[Collected data]

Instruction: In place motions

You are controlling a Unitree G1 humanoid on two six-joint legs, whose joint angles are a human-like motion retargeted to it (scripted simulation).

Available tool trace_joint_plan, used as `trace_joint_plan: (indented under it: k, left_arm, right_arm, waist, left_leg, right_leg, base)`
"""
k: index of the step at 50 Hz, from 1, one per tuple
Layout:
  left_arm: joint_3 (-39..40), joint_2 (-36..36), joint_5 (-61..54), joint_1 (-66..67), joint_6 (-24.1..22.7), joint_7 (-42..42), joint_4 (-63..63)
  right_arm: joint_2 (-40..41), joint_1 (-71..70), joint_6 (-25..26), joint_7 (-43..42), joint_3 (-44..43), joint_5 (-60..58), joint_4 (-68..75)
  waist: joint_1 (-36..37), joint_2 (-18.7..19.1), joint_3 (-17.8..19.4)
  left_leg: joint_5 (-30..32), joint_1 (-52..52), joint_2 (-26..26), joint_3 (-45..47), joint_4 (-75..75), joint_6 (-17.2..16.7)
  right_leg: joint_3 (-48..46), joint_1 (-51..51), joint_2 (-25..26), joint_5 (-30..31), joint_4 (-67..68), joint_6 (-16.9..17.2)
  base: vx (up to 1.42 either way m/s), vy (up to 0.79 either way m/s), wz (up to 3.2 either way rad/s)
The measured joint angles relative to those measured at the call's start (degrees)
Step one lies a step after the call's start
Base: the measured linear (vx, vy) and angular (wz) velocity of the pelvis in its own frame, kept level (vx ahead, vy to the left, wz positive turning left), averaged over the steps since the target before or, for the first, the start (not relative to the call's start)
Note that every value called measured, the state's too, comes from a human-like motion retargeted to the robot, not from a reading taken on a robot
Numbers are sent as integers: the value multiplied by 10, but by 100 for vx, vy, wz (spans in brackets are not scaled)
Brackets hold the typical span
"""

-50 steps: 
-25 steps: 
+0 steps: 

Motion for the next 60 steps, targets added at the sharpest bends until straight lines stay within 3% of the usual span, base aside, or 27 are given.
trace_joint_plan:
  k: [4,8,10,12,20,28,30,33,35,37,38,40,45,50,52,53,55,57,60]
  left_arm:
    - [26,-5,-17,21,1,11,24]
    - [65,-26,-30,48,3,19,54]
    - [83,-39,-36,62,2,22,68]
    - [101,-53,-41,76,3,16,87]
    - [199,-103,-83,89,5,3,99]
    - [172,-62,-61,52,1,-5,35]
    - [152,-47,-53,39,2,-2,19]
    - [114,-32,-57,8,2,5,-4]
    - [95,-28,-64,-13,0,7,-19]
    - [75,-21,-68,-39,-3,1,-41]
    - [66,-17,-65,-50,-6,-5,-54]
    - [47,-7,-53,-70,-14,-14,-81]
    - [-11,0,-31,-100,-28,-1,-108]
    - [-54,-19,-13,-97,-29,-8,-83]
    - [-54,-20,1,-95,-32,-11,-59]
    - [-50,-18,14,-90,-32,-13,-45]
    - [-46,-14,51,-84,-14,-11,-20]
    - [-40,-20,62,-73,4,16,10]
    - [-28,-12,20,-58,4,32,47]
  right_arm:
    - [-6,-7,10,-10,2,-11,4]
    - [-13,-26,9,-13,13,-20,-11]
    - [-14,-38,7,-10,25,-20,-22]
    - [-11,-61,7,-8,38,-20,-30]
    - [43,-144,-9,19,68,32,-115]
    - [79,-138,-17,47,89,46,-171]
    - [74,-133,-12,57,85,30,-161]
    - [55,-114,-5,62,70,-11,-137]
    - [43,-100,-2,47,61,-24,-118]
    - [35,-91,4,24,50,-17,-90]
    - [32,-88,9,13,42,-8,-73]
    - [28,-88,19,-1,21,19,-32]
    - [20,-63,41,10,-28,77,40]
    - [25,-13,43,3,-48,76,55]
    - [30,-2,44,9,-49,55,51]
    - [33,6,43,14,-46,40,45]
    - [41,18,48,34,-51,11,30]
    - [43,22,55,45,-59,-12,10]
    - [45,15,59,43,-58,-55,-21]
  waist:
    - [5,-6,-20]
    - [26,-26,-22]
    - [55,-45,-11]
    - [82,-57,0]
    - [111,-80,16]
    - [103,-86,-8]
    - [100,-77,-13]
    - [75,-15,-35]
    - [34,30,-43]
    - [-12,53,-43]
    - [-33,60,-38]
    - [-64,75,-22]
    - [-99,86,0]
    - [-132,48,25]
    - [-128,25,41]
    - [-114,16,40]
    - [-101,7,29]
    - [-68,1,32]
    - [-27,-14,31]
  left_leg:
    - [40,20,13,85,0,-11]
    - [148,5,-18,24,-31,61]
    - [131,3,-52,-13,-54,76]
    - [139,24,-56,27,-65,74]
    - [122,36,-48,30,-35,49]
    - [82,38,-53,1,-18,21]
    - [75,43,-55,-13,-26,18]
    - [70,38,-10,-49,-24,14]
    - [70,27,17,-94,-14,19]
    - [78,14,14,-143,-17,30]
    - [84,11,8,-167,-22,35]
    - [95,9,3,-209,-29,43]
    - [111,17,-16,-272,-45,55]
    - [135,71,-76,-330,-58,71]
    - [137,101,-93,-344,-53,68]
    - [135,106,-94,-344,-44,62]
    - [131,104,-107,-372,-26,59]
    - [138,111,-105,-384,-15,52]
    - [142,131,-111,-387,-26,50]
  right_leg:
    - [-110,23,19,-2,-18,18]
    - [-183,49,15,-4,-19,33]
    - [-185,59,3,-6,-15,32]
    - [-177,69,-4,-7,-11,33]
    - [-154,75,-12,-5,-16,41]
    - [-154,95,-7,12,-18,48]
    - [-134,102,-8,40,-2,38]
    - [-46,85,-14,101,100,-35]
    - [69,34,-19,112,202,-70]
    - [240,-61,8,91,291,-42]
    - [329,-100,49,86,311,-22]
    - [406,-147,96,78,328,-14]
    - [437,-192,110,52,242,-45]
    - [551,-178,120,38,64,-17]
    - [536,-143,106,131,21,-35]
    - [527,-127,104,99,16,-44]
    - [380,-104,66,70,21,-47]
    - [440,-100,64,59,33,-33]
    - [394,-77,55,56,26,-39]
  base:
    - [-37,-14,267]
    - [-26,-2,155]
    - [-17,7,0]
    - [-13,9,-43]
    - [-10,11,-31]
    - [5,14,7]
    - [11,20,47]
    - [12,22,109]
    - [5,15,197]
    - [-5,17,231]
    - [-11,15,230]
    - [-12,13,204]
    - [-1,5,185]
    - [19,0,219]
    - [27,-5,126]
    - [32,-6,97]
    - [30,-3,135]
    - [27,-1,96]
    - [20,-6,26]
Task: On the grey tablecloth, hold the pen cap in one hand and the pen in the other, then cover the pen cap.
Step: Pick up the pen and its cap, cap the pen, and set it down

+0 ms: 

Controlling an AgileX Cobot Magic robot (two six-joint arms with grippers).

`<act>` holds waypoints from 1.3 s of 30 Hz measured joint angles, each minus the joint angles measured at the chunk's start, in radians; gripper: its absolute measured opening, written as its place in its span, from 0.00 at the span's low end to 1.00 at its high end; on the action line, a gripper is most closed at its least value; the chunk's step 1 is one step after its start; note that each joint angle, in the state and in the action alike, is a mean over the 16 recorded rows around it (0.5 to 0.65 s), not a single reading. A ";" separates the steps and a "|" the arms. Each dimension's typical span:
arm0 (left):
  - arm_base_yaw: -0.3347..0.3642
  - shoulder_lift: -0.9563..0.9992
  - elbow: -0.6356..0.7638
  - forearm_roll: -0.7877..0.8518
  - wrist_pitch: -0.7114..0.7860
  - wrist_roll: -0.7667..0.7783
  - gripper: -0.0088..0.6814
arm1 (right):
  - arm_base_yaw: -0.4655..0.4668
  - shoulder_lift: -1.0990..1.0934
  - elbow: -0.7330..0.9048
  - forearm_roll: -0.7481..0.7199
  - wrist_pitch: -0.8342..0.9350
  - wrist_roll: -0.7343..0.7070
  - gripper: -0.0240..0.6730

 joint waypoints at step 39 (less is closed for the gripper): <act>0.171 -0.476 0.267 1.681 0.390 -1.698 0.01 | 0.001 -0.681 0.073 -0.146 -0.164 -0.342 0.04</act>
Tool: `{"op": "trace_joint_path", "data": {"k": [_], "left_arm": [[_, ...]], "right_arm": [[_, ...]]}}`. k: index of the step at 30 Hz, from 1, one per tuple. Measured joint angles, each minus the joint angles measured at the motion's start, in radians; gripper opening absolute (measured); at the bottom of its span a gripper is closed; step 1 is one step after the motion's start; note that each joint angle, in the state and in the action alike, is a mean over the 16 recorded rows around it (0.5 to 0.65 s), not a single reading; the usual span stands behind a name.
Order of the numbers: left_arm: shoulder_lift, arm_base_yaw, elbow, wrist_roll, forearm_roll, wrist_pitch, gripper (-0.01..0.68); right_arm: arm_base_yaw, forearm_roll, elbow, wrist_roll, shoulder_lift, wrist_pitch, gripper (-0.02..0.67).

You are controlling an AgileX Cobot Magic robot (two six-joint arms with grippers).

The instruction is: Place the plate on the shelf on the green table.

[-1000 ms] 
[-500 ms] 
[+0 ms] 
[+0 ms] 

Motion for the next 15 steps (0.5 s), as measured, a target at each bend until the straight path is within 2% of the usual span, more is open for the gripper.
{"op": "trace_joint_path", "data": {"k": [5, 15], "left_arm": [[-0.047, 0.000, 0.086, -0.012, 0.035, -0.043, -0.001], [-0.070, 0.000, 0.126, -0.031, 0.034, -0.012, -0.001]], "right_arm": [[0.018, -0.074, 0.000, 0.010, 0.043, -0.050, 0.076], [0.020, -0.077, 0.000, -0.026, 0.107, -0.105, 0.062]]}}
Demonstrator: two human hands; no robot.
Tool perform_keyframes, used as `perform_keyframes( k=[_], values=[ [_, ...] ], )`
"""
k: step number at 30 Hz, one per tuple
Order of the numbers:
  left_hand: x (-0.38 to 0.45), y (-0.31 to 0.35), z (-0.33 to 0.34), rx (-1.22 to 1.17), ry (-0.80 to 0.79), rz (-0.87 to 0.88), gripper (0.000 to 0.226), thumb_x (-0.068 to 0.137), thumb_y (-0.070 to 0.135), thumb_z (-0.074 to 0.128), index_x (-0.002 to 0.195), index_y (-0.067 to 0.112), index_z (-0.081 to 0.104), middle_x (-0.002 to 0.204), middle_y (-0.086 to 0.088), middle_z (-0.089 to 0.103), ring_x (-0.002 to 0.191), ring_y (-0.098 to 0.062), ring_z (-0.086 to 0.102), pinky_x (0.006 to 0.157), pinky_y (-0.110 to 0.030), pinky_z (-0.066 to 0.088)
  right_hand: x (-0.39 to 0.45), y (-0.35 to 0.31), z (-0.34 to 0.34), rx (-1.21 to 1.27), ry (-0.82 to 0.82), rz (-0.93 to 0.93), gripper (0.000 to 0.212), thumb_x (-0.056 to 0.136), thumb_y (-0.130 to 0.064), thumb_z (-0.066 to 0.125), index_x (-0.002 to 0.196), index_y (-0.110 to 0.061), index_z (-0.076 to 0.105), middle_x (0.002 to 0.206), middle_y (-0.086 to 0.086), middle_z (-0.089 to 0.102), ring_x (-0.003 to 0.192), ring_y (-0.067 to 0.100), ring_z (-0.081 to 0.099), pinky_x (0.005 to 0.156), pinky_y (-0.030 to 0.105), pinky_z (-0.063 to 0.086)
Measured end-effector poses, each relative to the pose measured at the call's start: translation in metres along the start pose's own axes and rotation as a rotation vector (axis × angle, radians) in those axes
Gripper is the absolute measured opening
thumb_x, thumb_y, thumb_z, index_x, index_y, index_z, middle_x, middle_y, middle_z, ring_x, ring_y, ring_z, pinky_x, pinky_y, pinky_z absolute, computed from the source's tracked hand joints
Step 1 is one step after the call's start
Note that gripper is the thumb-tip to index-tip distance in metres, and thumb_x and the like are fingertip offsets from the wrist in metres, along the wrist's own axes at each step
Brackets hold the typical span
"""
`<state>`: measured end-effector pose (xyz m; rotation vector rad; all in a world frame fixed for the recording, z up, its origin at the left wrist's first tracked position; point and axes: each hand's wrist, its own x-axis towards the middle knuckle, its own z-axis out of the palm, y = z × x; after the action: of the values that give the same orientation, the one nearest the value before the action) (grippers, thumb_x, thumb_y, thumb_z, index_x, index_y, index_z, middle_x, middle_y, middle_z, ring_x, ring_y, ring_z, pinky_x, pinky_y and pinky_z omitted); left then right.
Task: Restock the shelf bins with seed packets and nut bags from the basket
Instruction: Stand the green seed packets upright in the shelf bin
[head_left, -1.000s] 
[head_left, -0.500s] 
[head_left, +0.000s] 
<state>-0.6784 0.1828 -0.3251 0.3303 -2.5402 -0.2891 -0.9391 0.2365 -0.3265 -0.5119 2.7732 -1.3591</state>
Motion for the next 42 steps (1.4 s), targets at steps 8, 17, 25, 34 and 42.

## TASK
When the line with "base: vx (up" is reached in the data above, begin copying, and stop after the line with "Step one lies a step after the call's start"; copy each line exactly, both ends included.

## EXERCISE RESPONSE
  base: vx (up to 1.42 either way m/s), vy (up to 0.79 either way m/s), wz (up to 3.2 either way rad/s)
The measured joint angles relative to those measured at the call's start (degrees)
Step one lies a step after the call's start

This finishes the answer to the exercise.